Is there a well-defined difference between "normalizing" and "canonicalizing" data? - normalization

I understand canonicalization and normalization to mean removing any non-meaningful or ambiguous parts of of a data's presentation, turning effectively identical data into actually identical data.
For example, if you want to get the hash of some input data and it's important that anyone else hashing the canonically same data gets the same hash, you don't want one file indenting with tabs and the other using spaces (and no other difference) to cause two very different hashes.
In the case of JSON:
object properties would be placed in a standard order (perhaps alphabetically)
unnecessary white spaces would be stripped
indenting either standardized or stripped
the data may even be re-modeled in an entirely new syntax, to enforce the above
Is my definition correct, and the terms are interchangeable? Or is there a well-defined and specific difference between canonicalization and normalization of input data?

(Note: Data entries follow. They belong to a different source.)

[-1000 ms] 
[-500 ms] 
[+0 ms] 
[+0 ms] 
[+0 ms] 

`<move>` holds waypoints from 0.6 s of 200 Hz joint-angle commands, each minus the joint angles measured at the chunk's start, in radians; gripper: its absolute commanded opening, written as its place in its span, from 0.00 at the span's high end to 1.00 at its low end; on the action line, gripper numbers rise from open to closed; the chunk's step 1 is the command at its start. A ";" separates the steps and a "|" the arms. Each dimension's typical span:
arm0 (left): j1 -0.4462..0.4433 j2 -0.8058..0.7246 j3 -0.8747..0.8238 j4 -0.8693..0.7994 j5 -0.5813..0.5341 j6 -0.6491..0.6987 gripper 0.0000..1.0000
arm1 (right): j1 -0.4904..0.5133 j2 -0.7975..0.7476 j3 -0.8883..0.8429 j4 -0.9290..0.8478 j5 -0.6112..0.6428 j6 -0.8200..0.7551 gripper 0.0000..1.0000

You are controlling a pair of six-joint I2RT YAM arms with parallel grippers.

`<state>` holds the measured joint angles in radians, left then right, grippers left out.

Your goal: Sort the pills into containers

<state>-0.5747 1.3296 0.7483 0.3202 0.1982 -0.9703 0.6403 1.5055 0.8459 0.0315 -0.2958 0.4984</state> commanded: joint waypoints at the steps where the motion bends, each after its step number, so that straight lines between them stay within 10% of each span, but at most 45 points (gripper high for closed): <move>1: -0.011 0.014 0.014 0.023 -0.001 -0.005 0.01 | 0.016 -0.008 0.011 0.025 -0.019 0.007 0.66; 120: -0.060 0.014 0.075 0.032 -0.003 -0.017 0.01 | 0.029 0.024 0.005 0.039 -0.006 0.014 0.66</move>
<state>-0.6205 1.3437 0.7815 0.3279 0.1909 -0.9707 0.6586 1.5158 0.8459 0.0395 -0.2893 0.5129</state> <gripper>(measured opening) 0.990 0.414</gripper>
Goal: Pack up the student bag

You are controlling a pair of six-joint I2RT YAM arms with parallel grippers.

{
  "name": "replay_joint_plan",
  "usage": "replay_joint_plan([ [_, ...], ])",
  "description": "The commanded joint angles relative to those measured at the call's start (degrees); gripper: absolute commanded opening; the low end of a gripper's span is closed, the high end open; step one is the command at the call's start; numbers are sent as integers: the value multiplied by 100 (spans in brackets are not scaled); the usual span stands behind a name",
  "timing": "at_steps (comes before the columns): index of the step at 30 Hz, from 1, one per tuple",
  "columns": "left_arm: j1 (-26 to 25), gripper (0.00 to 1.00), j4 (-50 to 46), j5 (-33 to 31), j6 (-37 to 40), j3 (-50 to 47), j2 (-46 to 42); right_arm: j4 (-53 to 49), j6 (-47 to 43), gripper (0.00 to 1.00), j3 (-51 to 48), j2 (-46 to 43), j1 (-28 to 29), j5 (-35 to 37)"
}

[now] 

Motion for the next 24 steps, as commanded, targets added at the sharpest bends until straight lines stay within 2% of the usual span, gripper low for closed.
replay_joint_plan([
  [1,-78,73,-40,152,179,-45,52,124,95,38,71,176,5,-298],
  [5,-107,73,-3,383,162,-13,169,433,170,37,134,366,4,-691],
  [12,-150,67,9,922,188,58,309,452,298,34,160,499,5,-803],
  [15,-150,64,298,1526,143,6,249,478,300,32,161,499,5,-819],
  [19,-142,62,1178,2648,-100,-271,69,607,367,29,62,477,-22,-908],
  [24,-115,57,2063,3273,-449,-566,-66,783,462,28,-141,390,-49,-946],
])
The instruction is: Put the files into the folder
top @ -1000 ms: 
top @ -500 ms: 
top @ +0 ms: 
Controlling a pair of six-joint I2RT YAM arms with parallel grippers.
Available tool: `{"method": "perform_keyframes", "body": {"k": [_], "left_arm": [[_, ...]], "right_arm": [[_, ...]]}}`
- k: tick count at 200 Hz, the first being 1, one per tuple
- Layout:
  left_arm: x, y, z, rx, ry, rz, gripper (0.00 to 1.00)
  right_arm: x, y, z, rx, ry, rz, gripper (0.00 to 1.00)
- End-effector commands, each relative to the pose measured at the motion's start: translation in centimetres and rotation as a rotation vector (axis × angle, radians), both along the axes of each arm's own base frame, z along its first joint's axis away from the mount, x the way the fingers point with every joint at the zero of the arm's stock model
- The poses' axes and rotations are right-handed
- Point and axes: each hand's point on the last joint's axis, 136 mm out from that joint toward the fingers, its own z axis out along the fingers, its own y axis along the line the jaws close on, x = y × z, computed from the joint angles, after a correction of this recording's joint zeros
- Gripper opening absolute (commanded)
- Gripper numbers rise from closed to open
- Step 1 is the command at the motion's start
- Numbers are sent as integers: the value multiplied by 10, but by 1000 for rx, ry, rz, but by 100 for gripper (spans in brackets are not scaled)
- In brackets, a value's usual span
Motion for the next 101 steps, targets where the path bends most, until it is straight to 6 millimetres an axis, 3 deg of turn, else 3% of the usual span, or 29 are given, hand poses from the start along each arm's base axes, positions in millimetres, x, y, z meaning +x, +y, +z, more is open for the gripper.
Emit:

"Canonicalize" & "normalize" (from "canonical (form)" & "normal form") are two related general mathematical terms that also have particular uses in particular contexts per some exact meaning given there. It is reasonable to label a particular process by one of those terms when the general meaning applies.
Your characterizations of those specific uses are fuzzy. The formal meanings for general & particular cases are more useful.
Sometimes given a bunch of things we partition them (all) into (disjoint) groups, aka equivalence classes, of ones that we consider to be in some particular sense similar or the same, aka equivalent. The members of a group/class are the same/equivalent according to some particular equivalence relation.
We pick a particular member as the representative thing from each group/class & call it the canonical form for that group & its members. Two things are equivalent exactly when they are in the same equivalence class. Two things are equivalent exactly when their canonical forms are equal.
A normal form might be a canonical form or just one of several distinguished members.
To canonicalize/normalize is to find or use a canonical/normal form of a thing.
Canonical form.
The distinction between "canonical" and "normal" forms varies by subfield. In most fields, a canonical form specifies a unique representation for every object, while a normal form simply specifies its form, without the requirement of uniqueness.
Applying the definition to your example: Have you a bunch of values that you are partitioning & are you picking some member(s) per each class instead of the other members of that class? Well you have JSON values and short of re-modeling them you are partitioning them per what same-class member they map to under a function. So you can reasonably call the result JSON values canonical forms of the inputs. If you characterize re-modeling as applicable to all inputs then you can also reasonably call the post-re-modeling form of those canonical values canonical forms of re-modeled input values. But if not then people probably won't complain that you call the re-modeled values canonical forms of the input values even though technically they wouldn't be.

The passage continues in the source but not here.